Counterintuitively, doing nothing all summer long wasn’t so frustrating as you might imagine.
When I wish for something other than the status quo, when I don’t allow myself to accept my circumstances, the conflict of frustration begins.
I arrived home from my operation dog tired. All physical exertion caused unpleasant dramatic effects. So exercise was obviously something to avoid.
With that, fatigue held me back. Fatigue was more of a welcome than a hindrance, because I wanted to rest, to sleep. My sleeps so refreshed me, I kind of looked forward to being tired. This became a self-sustaining cycle of pleasant reward for giving in to sleep.
Everyone agreed it had been a good summer!
My daytime luxury was to sit in the sun in the garden for long periods of time. I’d photograph insects and flowers, snooze. And then photograph flowers and insects.
Knowing that I was limited in my activities to these things, and with the acknowledged luxury of having no job, and no other obligation to fulfil, these few things quickly became what I owned.
I strongly suspect there is no need for anyone to experience frustration as long as their consciencious attention is directed towards observation of the fruits of the moment.
I learned to work on this internal reward system when I was still an employee at work, most often performing to others’ orders at others’ set times of day.
The moment of my activity becomes the world of my engagement and so it becomes my engagement with the whole world.
With the most repetetive boring work tasks, I set myself miniature milestones to achieve.
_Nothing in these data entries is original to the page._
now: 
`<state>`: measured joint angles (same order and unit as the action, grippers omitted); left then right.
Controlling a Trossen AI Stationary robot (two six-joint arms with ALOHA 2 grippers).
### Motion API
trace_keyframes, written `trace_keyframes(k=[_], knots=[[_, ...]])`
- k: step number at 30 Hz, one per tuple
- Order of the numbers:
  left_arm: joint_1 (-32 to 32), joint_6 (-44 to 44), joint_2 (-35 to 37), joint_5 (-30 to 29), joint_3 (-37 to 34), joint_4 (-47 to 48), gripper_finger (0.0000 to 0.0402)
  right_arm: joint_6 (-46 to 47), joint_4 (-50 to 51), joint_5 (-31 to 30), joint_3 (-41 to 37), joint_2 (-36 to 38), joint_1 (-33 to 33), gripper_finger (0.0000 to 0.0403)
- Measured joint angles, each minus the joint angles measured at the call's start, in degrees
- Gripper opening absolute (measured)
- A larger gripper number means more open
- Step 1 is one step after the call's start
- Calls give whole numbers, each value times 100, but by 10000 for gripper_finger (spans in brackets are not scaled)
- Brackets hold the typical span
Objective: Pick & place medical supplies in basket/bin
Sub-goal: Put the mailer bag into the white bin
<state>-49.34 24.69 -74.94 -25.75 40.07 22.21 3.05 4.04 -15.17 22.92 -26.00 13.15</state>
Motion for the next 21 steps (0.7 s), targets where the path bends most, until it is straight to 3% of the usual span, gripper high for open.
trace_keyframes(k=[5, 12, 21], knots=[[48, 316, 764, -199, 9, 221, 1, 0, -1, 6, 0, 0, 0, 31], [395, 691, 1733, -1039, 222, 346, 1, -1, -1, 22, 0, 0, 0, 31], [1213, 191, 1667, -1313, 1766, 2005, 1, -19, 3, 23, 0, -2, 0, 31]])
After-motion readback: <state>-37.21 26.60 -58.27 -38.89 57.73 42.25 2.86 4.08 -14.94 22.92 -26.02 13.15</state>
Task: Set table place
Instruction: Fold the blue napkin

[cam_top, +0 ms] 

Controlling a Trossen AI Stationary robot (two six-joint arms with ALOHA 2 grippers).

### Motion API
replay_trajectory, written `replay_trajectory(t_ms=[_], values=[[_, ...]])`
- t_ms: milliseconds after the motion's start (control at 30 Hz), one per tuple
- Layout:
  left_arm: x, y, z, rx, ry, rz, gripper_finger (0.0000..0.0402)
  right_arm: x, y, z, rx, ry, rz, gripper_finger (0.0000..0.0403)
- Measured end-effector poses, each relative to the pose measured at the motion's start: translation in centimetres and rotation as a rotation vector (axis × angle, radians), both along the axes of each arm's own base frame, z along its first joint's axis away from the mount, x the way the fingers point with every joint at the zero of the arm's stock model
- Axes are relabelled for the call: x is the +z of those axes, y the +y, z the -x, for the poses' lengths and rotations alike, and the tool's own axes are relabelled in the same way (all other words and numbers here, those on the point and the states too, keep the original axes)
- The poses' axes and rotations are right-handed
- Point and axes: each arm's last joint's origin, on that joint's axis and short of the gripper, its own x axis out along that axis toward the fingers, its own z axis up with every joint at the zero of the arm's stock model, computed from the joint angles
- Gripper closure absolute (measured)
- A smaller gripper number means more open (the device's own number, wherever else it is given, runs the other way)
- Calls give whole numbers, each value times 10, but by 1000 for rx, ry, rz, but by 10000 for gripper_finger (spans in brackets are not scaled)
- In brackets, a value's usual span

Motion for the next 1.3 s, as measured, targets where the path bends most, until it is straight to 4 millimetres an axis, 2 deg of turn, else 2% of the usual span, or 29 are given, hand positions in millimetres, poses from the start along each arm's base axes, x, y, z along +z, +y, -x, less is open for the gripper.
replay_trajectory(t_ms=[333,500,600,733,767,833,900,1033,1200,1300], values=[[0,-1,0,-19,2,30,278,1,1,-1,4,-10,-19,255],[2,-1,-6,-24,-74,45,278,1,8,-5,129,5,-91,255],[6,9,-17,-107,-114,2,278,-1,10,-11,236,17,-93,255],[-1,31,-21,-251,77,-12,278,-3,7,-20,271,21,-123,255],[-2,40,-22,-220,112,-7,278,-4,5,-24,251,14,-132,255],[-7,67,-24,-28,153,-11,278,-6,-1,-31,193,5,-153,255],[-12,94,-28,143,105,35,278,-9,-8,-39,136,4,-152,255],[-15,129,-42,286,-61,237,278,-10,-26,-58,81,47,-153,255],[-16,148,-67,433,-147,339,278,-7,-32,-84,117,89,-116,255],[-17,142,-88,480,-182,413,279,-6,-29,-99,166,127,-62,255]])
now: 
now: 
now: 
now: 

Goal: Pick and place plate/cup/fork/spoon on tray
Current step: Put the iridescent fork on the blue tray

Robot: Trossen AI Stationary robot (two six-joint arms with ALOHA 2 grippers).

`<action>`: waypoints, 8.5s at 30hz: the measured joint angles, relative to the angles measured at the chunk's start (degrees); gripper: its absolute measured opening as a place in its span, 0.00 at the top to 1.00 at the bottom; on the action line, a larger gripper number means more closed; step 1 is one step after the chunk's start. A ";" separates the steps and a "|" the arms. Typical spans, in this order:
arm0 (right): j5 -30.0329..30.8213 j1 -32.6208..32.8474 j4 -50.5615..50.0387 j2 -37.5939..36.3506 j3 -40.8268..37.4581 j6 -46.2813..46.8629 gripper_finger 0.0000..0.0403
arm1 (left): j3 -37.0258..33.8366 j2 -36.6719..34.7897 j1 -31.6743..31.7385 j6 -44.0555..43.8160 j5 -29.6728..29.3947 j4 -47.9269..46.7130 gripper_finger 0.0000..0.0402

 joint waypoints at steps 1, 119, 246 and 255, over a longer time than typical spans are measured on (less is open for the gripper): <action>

That way I competed for efficiency with only myself. Only I and nobody else rewarded me for reaching my own set targets as I worked through my day.
I had no need to compete with others at work. The fact was I had no time to look over my shoulder, while I was so absorbed in my keeping up with my personal best.
These principles applied to filling sacks with builder’s rubble, as much as to achieving sales targets.
This state of mind can come from fiercely focusing on what my mind is making of where my body is, with every one of my senses awake, tuned, alert and receptive.
There is nothing special or specifically prescribed to concentrate on. After all, where my body is located, it is surrounded by sights, textures, sounds, scents – an unending procession of the external stimuli of Realia!
I, or you, or Uncle Tom Cobbly can engage in doing this close focusing from time to time, if we like.
Radical life-enhancements that can permanently change the way I perceive the quality of my life derive from this style of applied attention when I choose to take the time to plunge myself into and practise immersion in the sensory of the moment, either by choice, or because some life event, such as illness or injury brings these choices front and centre.
In my EveryNow blog posts, I try to write about these fruits of microcosmic inspection. My motive is simply to share the joy and the sweetness they bring.
I know from my own experience, there is an uncomplicated way to release joy and open floodgates of love and peace, when I can recognise the distractions of frustration, fear and anger as illusory, irrelevant and wholly superfluous to human requirements!
What validates this leap into a blissful state, where fear has no existence and rushes of love flit and flutter about with me on stage in the moment? Well, for a start, being intensely nose-to-nose with the absence of time in the flying moment is thunderingly awesome.
Here we have the pleasures of non-attachment, where I cultivate my close attention, and it returns intensity of awareness to me without locking any part of me into what I am doing with my directed attention.
The pleasure of being released from the leg-irons of the Past, and the cheeky cheery turning of my back on the caverns of Future is hardly worth bothering to explain.
And explaining is not the thing. The thing is to be thankful. Gratitude is the right reaction. Be grateful for release into lightness of heart. Be thankful for sudden intimacy with the world of intuition.
Accept and thank my lucky stars for the oddness of being able to read hearts!
Flow in the moment helps self examination. In the moment when a fragment of birdsong triggers my smile, it triggers also my self love. The union of self with self is union with the whole of existence. What other respectful ways of being glad are there than humility, awe and gratitude?